Today we’re going to go through how leading customers integrate Tidelift’s validated open source intelligence into their tools and processes, in order to proactively detect latent risk, move to safer components, and build a healthier and more secure open source software supply chain.
What is Tidelift’s validated open source intelligence?
For organizations that rely heavily on open source software, but struggle to understand how specific open source components might make them more susceptible to vulnerabilities or attacks, Tidelift has built a unified, cross-ecosystem model for providing insights and intelligence about the secure software development practices of millions of open source packages.
More and more organizations are adopting the approach of proactively evaluating open source software, however the information needed to undertake this work can be extremely time consuming, and sometimes impossible, to gather.
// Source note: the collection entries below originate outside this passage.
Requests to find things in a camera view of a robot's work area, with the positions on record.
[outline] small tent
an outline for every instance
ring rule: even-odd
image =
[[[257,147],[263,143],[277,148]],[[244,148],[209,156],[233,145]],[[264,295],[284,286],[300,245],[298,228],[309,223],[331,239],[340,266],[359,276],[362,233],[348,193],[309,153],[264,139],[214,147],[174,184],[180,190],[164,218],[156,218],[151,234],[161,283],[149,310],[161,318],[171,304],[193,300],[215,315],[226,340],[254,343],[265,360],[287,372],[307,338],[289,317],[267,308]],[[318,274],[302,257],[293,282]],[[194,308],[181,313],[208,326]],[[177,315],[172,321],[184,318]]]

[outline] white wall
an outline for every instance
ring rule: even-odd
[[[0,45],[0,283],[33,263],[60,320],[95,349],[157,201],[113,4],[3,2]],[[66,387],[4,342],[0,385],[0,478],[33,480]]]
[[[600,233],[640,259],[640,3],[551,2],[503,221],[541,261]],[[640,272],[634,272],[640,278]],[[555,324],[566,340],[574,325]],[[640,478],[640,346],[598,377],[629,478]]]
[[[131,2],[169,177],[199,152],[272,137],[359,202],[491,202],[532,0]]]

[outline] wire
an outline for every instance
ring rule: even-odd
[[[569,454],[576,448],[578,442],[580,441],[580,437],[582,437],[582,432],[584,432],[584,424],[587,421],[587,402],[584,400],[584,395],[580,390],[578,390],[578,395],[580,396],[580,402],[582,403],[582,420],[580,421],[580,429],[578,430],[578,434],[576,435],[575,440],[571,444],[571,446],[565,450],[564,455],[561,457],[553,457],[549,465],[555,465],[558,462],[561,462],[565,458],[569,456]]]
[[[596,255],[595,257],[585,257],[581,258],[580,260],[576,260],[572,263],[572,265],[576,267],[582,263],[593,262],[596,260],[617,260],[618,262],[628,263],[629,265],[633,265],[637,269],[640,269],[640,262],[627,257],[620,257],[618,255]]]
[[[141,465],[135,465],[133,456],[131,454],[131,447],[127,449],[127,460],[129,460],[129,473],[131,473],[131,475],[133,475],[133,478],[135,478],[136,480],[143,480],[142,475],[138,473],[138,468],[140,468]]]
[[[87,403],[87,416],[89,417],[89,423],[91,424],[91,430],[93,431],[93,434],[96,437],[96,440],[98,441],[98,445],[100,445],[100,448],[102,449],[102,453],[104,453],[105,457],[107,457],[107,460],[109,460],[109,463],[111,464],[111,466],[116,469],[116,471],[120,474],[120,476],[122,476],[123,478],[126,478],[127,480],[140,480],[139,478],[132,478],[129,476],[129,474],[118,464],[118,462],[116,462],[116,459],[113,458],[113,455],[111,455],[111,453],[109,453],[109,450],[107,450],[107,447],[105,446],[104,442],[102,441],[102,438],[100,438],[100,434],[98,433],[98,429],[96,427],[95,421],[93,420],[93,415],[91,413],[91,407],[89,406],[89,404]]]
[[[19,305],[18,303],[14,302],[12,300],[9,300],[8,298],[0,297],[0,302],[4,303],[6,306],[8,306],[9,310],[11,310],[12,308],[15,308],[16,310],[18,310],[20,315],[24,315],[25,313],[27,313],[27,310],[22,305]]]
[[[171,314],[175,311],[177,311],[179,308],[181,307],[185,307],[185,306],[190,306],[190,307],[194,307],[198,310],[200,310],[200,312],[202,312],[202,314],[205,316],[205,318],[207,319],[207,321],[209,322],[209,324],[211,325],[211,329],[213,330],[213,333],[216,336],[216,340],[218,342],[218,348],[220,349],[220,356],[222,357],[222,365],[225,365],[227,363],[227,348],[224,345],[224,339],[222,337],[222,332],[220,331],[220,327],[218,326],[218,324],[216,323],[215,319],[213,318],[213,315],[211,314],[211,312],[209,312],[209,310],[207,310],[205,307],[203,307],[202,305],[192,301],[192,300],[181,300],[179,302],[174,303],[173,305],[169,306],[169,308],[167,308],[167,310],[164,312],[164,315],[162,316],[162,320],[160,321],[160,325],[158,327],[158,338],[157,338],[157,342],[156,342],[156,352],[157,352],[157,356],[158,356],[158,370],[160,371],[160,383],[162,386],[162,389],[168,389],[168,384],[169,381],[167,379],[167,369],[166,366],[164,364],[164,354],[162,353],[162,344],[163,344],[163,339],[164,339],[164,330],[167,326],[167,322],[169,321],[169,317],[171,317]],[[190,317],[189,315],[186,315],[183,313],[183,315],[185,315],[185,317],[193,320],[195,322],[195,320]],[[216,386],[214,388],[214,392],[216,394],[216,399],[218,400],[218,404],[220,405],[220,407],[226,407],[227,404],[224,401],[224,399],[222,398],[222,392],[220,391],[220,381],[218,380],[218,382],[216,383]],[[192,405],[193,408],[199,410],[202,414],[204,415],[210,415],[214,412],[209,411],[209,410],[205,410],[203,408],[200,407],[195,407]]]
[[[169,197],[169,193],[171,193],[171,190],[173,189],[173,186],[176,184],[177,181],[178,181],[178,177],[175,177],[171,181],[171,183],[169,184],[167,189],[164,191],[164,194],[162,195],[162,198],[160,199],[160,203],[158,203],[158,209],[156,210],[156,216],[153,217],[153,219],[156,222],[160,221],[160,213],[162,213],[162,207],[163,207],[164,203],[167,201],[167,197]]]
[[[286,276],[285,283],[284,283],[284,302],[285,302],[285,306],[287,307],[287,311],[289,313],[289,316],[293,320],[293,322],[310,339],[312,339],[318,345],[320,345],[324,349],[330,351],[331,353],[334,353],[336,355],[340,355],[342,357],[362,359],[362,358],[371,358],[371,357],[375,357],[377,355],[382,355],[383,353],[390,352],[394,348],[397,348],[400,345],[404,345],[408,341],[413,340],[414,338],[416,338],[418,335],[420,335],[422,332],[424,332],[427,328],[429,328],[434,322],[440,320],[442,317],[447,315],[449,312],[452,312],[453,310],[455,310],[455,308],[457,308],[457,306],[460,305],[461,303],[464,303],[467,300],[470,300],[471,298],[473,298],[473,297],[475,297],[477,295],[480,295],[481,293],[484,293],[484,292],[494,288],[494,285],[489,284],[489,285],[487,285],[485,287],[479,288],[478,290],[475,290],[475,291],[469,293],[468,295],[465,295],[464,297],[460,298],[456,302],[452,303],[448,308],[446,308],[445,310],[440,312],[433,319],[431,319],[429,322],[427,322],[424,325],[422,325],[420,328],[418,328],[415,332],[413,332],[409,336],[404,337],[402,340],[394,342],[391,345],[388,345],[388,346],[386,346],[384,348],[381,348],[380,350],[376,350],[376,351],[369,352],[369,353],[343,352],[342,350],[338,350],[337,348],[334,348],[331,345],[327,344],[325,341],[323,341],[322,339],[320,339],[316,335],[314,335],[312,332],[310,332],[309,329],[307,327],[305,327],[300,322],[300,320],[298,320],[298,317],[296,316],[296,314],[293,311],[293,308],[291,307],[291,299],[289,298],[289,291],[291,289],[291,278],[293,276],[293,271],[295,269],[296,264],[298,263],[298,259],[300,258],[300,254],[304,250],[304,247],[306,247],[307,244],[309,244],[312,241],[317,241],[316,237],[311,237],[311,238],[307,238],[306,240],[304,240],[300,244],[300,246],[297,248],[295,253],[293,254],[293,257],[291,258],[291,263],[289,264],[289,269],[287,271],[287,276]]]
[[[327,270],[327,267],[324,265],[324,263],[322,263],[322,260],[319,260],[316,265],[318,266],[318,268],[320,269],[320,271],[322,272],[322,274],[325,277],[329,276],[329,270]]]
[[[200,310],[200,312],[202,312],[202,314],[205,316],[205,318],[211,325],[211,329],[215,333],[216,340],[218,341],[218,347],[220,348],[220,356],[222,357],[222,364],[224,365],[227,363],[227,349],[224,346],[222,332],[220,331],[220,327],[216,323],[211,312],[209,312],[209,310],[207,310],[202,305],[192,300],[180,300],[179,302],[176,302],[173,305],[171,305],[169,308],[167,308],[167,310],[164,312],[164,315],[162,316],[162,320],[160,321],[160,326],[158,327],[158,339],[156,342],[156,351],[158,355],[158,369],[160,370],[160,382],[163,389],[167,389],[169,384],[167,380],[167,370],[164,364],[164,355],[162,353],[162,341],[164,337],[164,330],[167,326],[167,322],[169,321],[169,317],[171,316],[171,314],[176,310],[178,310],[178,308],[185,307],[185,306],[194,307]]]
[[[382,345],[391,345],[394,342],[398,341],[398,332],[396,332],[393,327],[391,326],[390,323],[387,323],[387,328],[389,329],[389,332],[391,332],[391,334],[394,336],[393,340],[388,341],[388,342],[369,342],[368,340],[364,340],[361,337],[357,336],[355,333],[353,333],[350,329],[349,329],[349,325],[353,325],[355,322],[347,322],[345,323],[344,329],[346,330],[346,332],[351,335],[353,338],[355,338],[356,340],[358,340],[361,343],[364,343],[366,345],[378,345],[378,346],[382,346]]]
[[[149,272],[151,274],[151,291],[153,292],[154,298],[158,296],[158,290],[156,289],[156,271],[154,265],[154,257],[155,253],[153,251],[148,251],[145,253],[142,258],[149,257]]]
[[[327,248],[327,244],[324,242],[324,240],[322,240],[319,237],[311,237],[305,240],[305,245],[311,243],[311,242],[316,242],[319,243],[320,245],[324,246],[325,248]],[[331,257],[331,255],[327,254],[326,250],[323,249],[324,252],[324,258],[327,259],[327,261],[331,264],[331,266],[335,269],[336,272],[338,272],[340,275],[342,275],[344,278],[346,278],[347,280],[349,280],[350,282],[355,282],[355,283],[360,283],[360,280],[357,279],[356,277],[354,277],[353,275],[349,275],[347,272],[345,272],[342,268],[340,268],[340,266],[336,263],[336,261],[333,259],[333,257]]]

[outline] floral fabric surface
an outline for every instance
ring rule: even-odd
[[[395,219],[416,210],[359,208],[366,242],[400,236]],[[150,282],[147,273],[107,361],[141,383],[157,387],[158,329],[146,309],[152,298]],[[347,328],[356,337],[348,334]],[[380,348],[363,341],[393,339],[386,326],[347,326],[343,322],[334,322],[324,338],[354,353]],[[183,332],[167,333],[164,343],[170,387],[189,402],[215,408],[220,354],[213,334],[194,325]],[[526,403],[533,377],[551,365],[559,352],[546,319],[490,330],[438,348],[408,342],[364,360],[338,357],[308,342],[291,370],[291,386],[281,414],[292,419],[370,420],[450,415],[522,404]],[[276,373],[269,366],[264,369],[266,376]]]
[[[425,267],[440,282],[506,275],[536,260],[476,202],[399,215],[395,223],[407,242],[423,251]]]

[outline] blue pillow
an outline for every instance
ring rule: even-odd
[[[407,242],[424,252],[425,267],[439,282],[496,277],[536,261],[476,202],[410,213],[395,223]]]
There is no centralized location that organizations can use for research and most of the information lives only with the maintainer(s) behind the project, when it is captured at all.
Tidelift partners directly with the maintainers of thousands of the most-relied-upon open source packages and pays them to document and validate the secure software development practices they follow—including release guidance, vulnerability reporting and disclosure policies, licensing information, and more.
These insights are critical for understanding the risks associated with a specific open source package. With Tidelift’s validated open source intelligence, organizations can reduce time spent researching and analyzing packages and make better decisions about which packages to rely on for their applications. Taking proactive steps to minimize the likelihood of being impacted by vulnerabilities is a significant improvement from the current status quo of waiting for vulnerabilities to occur and then patching them reactively.
What do organizations do with this intelligence?
We designed our open source intelligence to be a flexible source of data about how open source is developed, maintained, and adheres to secure software development practices, anticipating that customers might want to use it in several different ways. Here are the most common ways organizations are using Tidelift open source intelligence today:
- Researching new open source packages before bringing them into the organization
- Implementing ongoing monitoring for the open source software in use
Researching new open source packages before bringing them into the organization
The best way to reduce future risk in your organization is to build with more secure and better maintained components to begin with. Before bringing new open source components into your organization, you should be able to answer questions such as:
- Does it conform to my organization’s license policies?
- Is it actively maintained or is it deprecated?
- Are the maintainers actively responding to security issues?
- Are the maintainers producing new releases?
- Are the maintainers supported by a foundation, a company, or other income sources?
With Tidelift’s open source intelligence, organizations can easily answer questions like these about the secure software development practices of millions of open source packages. For thousands of the most-relied-upon open source packages, we pay maintainers to meet enterprise level security and maintenance standards, including standards aligned with the NIST Secure Software Development Framework, and keep their packages maintained to those standards into the future.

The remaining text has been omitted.